Town Center Area CID Executive Director Mason Zimmerman agreed, suggesting they split the $15,000 with the Perimeter CIDs.
“Our walkability score here is important to families and employers,” he said. “It’s important that we participate.”
In other business, Georgia Department of Transportation engineer Darryl VanMeter updated the TCA CID on the Northwest Corridor, which is a plan to put managed lanes on Interstates 75 and 575.
The $950 million project is scheduled to be completed in April 2018.
He said the 30 miles of new lanes would be managed by different tools to meet the primary objective, which is to help morning and evening commuters maintain highway speeds of 45 mph.

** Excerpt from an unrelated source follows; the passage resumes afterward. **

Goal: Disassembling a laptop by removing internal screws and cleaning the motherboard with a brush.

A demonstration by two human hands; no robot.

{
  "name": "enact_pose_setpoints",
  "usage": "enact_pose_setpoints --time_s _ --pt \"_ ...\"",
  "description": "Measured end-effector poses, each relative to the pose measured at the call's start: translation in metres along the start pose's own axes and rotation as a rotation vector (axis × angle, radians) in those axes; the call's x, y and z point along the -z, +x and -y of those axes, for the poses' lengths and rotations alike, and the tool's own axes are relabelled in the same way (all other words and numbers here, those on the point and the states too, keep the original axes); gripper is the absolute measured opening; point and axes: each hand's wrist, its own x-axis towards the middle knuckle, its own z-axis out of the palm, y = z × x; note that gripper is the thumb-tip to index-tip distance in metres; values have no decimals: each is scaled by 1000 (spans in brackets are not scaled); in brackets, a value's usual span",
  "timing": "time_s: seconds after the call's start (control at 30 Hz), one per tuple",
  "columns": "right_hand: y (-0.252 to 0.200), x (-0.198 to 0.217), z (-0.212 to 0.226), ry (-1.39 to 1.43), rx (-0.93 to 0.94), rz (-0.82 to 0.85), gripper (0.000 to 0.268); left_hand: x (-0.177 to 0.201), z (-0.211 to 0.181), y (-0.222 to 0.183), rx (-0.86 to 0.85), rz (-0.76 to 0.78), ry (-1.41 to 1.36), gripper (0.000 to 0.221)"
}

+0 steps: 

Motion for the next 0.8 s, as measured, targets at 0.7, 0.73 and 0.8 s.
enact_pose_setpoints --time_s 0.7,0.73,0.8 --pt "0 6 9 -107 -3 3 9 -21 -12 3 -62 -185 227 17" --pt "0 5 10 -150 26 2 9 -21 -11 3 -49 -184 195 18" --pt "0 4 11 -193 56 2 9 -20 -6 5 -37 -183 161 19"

However, VanMeter cautioned that “tolling” the roads, or earning revenue by charging drivers to use the new lanes, was not the primary goal.
“We use the toll to moderate the demand,” he said. “Tolling is a tool you use so you have that free flow. Tolling will be adjusted to achieve the objective.”
The managed lanes will be open to light trucks as well as passenger vehicles, VanMeter said, and buses will not be charged.
“Transit will go free,” he said.
Financing will be through a public-private partnership, VanMeter said, with GDOT and private construction companies to make an 80/20 split.
A request for proposals was sent out Dec. 7 and is due back June 10, he said.
VanMeter said the project has “commitment” from Gov. Nathan Deal and a national distinction.
“We are the first in the U.S. to study this network,” VanMeter said. “We are the leader on the concept.”